— Problem requirements —
Only the lines below between the ones containing "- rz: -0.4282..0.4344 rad" and "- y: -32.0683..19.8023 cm", inclusive, are to be reproduced, each exactly as it stands.

Supplied records: Begin

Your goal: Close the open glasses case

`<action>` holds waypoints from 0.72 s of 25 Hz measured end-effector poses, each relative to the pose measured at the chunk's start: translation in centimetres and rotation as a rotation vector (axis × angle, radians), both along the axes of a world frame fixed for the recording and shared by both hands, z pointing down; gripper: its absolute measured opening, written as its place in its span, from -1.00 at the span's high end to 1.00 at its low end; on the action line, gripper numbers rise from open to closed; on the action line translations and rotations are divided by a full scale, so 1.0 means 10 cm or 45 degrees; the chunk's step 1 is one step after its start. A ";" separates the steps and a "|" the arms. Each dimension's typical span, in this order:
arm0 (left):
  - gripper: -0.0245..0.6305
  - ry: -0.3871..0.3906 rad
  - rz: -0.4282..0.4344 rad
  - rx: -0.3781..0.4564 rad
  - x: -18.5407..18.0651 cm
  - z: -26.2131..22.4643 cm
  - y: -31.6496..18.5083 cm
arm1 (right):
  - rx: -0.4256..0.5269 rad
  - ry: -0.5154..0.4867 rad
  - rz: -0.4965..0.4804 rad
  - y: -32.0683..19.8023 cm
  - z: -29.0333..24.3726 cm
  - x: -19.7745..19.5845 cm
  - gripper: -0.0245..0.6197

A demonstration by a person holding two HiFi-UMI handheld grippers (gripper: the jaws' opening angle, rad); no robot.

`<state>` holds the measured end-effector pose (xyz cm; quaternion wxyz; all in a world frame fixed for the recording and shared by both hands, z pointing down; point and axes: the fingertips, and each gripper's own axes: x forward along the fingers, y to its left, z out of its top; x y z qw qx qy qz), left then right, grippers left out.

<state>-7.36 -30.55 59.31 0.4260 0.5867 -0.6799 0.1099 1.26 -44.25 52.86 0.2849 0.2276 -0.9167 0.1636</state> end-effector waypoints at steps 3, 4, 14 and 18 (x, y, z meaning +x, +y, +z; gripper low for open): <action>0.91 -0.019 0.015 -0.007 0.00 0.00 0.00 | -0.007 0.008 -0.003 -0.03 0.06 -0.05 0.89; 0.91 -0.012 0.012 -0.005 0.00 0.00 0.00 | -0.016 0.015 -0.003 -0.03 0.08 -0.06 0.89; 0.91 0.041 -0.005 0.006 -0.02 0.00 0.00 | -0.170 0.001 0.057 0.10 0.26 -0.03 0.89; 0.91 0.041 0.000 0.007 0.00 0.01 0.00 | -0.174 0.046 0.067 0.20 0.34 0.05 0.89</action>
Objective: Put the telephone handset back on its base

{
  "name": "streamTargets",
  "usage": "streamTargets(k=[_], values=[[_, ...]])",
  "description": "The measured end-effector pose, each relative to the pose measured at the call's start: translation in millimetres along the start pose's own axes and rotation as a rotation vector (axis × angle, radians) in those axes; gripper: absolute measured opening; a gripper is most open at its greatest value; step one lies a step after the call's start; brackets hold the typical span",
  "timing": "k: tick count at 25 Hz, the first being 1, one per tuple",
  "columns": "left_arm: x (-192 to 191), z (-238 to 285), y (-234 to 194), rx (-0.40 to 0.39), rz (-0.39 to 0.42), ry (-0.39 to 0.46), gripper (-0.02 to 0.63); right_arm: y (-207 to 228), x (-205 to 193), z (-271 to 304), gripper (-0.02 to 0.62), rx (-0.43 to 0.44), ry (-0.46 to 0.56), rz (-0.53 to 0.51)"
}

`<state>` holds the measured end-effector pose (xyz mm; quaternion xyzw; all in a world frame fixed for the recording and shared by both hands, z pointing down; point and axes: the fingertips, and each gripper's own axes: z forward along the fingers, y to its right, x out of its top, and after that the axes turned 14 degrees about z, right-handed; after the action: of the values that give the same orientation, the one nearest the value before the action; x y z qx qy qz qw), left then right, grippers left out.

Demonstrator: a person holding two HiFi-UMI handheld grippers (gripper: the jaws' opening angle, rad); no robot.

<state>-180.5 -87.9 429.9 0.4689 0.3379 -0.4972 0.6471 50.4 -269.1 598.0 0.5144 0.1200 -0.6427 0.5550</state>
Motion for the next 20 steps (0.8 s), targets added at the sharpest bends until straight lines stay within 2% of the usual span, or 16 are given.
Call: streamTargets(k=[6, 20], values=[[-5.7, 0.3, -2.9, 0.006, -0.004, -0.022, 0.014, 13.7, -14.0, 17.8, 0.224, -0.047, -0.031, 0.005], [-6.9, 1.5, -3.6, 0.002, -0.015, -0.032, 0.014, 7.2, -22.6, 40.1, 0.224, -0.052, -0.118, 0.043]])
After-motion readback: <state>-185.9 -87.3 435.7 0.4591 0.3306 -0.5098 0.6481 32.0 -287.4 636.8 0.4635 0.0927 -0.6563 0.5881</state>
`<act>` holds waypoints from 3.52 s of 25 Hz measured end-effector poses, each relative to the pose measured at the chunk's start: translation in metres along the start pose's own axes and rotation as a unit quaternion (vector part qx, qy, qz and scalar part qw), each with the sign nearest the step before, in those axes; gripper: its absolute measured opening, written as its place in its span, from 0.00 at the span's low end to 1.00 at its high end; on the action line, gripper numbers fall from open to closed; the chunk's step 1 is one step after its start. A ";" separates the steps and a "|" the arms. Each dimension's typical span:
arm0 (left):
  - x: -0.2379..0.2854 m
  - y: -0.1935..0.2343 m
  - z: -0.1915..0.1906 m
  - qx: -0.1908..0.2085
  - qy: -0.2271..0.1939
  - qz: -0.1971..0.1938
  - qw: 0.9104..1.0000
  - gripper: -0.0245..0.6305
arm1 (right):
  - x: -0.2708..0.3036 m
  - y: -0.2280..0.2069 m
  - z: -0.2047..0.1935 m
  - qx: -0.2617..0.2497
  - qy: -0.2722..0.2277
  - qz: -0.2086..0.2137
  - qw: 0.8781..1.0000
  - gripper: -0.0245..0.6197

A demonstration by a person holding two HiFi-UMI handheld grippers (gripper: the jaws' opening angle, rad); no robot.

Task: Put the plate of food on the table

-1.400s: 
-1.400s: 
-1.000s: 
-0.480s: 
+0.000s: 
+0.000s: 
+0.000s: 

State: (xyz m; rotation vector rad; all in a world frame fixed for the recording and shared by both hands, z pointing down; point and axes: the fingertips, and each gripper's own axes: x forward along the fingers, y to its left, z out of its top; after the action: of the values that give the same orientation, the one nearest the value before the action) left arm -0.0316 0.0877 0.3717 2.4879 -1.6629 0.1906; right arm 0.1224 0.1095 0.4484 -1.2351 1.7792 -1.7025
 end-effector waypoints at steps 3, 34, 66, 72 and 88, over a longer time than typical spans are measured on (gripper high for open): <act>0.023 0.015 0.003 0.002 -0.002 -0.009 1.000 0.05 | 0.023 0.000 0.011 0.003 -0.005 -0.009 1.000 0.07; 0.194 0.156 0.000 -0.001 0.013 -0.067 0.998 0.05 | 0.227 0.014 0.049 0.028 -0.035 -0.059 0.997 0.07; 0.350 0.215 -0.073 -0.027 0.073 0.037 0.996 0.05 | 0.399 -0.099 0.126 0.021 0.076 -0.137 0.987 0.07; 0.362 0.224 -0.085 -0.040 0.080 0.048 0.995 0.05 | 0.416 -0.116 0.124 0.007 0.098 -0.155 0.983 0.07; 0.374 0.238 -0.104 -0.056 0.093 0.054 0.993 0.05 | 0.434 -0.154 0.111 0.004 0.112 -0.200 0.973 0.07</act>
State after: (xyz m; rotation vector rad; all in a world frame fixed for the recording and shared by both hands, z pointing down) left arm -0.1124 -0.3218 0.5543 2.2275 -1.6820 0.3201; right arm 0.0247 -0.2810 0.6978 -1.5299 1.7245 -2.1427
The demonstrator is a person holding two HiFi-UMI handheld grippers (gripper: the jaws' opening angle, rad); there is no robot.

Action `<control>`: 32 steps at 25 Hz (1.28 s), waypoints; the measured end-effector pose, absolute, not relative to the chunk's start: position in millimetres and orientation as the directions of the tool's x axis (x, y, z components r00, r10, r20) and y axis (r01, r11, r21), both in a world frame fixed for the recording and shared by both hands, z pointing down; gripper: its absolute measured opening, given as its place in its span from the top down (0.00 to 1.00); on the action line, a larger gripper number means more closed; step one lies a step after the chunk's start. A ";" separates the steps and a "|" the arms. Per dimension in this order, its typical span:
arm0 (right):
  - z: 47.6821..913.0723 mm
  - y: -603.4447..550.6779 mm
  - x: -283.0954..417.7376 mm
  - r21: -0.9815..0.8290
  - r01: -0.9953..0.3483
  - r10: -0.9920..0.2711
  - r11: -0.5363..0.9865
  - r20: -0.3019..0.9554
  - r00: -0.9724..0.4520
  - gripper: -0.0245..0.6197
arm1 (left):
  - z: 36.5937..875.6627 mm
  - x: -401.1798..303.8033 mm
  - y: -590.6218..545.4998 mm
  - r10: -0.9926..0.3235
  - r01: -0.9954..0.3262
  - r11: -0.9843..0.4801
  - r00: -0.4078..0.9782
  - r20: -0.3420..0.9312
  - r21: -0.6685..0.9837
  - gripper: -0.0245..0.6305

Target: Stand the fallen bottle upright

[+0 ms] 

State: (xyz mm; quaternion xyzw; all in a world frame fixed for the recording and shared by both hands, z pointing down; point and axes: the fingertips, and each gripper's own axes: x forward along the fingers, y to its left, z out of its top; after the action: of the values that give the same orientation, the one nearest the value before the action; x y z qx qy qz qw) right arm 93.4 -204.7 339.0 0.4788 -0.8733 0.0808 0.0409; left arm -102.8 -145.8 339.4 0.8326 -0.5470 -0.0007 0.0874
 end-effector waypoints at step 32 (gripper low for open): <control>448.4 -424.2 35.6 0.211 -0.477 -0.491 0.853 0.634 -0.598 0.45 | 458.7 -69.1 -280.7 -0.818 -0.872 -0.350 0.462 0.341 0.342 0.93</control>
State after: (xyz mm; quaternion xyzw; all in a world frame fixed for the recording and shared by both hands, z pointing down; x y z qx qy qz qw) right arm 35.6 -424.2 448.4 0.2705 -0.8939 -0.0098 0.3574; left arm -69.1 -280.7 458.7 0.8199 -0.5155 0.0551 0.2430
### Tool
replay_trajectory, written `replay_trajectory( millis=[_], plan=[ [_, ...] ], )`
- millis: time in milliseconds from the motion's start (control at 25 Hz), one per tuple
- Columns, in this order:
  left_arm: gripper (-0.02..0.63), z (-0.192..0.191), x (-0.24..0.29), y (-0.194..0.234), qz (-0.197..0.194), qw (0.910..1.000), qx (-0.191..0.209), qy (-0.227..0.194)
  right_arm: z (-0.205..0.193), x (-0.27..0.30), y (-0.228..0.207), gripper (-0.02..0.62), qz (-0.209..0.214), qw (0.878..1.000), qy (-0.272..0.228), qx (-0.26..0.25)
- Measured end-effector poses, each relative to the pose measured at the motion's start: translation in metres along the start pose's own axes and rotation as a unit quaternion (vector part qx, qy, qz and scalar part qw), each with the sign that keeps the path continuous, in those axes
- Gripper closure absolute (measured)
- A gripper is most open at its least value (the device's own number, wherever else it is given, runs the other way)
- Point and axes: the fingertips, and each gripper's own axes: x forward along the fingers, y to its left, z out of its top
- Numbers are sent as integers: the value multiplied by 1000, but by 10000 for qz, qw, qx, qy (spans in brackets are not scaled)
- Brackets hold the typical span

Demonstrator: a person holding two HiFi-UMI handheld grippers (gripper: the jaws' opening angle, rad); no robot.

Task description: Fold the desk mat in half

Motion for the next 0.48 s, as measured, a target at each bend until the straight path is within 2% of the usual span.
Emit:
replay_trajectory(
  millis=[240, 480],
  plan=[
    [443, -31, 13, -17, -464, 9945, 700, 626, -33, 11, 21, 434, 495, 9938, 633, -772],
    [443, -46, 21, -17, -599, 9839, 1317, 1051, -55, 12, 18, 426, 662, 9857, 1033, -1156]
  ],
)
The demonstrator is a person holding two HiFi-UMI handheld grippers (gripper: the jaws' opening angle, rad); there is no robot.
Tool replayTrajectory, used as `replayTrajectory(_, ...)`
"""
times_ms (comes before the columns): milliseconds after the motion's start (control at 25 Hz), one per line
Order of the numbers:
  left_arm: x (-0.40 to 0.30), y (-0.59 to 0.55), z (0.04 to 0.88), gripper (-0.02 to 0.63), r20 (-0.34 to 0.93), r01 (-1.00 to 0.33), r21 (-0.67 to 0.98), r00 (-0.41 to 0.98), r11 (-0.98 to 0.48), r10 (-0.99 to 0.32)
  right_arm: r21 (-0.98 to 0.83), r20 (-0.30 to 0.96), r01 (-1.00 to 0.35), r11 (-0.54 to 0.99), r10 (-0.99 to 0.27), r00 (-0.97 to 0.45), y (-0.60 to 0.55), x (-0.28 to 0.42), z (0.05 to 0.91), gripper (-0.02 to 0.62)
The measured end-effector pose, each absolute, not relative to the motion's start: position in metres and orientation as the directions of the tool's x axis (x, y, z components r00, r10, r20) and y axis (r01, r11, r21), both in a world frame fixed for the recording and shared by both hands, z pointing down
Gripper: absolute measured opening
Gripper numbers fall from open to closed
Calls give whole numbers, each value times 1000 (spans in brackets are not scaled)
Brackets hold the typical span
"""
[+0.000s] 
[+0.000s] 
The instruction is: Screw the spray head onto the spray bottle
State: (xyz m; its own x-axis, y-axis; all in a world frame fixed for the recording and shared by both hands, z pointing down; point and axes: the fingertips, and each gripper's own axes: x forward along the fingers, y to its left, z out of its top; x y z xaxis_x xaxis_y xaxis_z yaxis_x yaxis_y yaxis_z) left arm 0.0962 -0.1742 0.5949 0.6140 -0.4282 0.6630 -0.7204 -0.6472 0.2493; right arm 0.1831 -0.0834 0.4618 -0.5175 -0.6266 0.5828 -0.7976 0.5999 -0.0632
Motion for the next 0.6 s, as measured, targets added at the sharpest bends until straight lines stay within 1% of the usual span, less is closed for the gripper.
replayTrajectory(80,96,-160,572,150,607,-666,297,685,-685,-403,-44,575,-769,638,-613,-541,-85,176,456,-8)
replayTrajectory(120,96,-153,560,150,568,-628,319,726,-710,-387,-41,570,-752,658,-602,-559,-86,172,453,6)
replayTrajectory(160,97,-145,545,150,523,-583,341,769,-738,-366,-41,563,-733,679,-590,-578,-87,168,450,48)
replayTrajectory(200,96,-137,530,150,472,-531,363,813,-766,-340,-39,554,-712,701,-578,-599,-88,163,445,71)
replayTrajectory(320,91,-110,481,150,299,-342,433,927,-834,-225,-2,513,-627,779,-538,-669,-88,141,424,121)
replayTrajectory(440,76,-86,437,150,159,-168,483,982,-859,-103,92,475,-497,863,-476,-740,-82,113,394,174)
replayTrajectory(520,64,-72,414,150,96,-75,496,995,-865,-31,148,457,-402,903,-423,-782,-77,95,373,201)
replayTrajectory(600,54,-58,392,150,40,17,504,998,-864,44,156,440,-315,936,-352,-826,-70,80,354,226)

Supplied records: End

— Answer to this exercise —
  - rz: -0.4282..0.4344 rad
  - rx: -0.3781..0.4564 rad
  - x: -18.5407..18.0651 cm
  - z: -26.2131..22.4643 cm
  - y: -31.6496..18.5083 cm
arm1 (right):
  - rx: -0.4256..0.5269 rad
  - ry: -0.5154..0.4867 rad
  - rz: -0.4965..0.4804 rad
  - y: -32.0683..19.8023 cm

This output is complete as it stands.